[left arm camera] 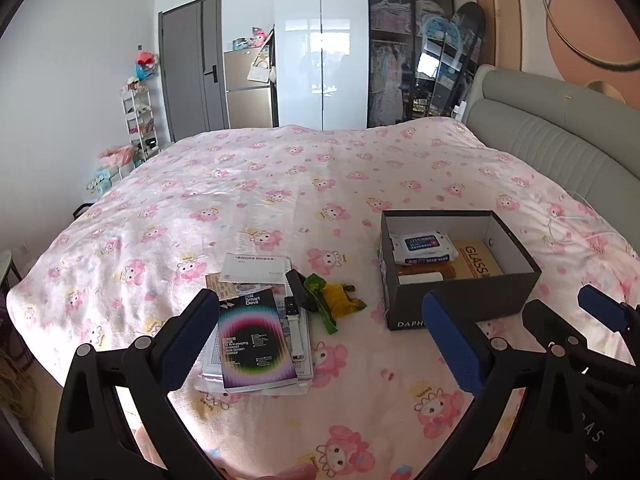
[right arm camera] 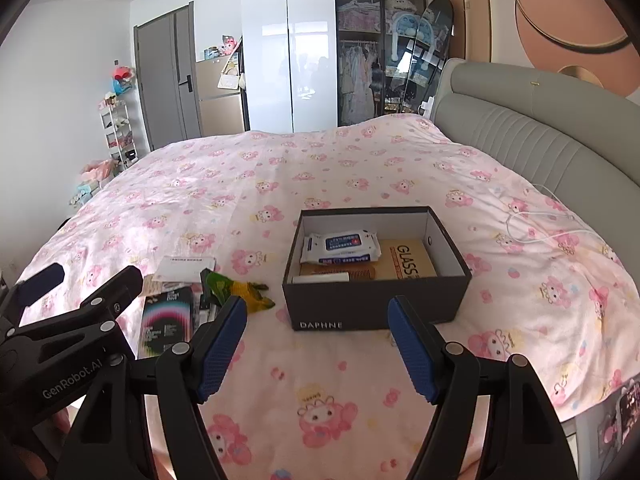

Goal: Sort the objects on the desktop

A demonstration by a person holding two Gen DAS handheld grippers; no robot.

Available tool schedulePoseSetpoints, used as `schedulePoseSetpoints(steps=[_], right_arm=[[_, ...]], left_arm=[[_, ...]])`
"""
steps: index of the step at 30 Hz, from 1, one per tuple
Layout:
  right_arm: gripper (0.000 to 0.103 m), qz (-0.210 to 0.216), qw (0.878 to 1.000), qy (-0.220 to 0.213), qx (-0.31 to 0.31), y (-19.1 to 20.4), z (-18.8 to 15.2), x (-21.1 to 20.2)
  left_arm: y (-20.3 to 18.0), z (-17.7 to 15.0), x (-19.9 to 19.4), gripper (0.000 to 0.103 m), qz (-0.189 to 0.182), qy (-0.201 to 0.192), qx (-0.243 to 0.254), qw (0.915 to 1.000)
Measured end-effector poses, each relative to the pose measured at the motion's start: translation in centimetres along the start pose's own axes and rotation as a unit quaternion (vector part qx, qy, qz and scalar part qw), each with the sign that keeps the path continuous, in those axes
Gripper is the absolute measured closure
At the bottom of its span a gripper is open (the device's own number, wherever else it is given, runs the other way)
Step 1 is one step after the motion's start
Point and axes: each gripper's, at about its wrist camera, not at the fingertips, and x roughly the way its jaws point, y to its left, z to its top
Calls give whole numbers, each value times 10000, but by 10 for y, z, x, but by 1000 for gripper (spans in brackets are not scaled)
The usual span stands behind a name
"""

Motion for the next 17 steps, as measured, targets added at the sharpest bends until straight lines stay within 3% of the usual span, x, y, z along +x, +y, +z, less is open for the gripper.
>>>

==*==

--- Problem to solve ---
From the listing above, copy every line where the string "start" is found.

--- Solution to this exercise ---
Measured end-effector poses, each relative to the pose measured at the motion's start: translation in centimetres along the start pose's own axes and rotation as a unit quaternion (vector part qx, qy, qz and scalar part qw), each with the sign that keeps the path continuous, in those axes
Step 1 is one step after the motion's start

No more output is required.